** Aim of the task **
Below are the entries to work from; restate word for word the portion that opens with the line containing "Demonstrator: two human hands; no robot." and closes with the line containing "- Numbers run", keeping both.
——
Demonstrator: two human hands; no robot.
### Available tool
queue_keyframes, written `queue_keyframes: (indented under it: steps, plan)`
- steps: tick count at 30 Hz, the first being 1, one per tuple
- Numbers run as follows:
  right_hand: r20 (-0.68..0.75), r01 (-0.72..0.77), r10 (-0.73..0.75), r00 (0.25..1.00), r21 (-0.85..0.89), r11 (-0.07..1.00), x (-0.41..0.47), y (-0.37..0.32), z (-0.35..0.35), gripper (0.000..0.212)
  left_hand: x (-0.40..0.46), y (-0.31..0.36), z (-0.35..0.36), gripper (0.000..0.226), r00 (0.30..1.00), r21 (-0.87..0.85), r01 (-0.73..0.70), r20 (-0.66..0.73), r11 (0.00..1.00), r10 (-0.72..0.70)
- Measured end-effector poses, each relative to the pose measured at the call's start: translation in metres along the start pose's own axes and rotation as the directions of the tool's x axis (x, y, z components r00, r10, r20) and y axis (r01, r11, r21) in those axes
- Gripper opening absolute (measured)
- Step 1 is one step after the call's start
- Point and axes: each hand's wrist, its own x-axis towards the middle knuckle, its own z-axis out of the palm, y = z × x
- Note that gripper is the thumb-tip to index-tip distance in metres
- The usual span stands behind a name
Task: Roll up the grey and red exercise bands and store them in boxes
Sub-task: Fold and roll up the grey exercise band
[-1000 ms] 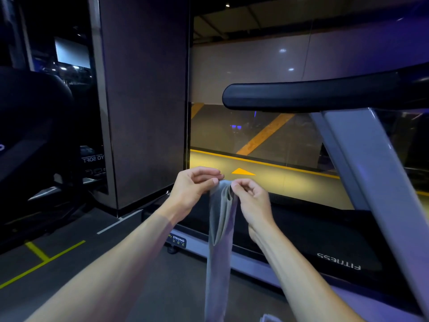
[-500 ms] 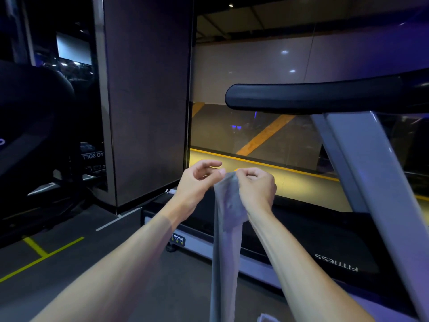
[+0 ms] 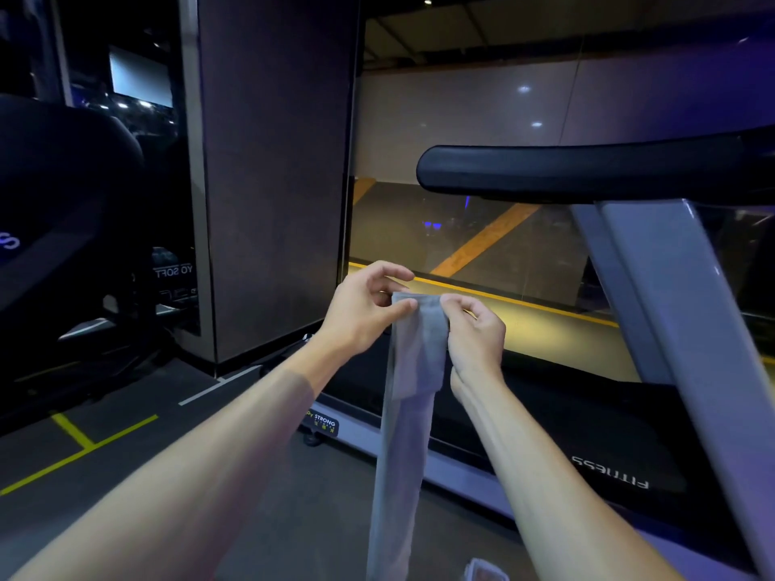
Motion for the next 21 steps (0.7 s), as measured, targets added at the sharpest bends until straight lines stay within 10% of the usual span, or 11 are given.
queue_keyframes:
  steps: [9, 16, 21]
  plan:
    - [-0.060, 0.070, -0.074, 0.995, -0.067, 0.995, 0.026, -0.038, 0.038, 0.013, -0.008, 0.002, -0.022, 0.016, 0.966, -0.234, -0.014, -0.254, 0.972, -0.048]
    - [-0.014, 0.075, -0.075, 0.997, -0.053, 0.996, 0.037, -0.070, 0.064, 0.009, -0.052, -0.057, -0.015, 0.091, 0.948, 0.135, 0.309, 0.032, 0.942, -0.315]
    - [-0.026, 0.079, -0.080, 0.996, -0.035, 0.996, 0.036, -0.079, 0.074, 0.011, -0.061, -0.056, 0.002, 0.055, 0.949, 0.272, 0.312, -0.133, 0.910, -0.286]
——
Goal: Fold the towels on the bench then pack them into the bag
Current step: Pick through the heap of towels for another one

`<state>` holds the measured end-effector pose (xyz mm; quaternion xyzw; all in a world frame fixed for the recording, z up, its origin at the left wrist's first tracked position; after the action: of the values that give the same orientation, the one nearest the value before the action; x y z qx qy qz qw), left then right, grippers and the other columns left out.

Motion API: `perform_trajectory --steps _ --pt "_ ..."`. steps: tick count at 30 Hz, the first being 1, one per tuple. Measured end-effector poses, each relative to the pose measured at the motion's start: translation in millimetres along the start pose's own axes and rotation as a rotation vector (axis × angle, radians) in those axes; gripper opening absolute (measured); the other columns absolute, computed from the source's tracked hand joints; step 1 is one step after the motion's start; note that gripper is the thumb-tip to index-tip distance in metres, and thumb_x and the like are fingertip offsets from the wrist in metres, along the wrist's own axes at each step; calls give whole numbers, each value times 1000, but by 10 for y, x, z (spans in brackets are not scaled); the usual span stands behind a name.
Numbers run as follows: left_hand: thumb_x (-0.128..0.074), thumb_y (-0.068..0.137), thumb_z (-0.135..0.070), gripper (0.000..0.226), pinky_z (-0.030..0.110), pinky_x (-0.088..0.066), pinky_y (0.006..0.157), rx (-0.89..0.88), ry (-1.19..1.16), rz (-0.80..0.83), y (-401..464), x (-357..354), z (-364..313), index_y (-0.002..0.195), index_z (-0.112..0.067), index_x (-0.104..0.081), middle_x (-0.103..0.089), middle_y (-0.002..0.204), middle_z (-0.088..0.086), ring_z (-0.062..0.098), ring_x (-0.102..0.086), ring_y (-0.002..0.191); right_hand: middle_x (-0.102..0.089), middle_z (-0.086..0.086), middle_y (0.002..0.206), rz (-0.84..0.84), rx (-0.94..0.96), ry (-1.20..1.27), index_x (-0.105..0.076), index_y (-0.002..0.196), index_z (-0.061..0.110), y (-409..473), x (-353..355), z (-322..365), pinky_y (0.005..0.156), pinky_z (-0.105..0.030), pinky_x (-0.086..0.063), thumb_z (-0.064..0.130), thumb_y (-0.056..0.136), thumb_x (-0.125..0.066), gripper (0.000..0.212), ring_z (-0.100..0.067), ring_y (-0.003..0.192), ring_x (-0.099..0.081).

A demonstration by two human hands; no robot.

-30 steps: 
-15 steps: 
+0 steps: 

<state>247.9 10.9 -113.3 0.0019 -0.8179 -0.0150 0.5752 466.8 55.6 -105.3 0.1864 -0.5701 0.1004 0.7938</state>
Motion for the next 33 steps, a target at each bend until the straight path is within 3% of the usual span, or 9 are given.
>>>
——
** Answer box **
Demonstrator: two human hands; no robot.
### Available tool
queue_keyframes, written `queue_keyframes: (indented under it: steps, plan)`
- steps: tick count at 30 Hz, the first being 1, one per tuple
- Numbers run as follows:

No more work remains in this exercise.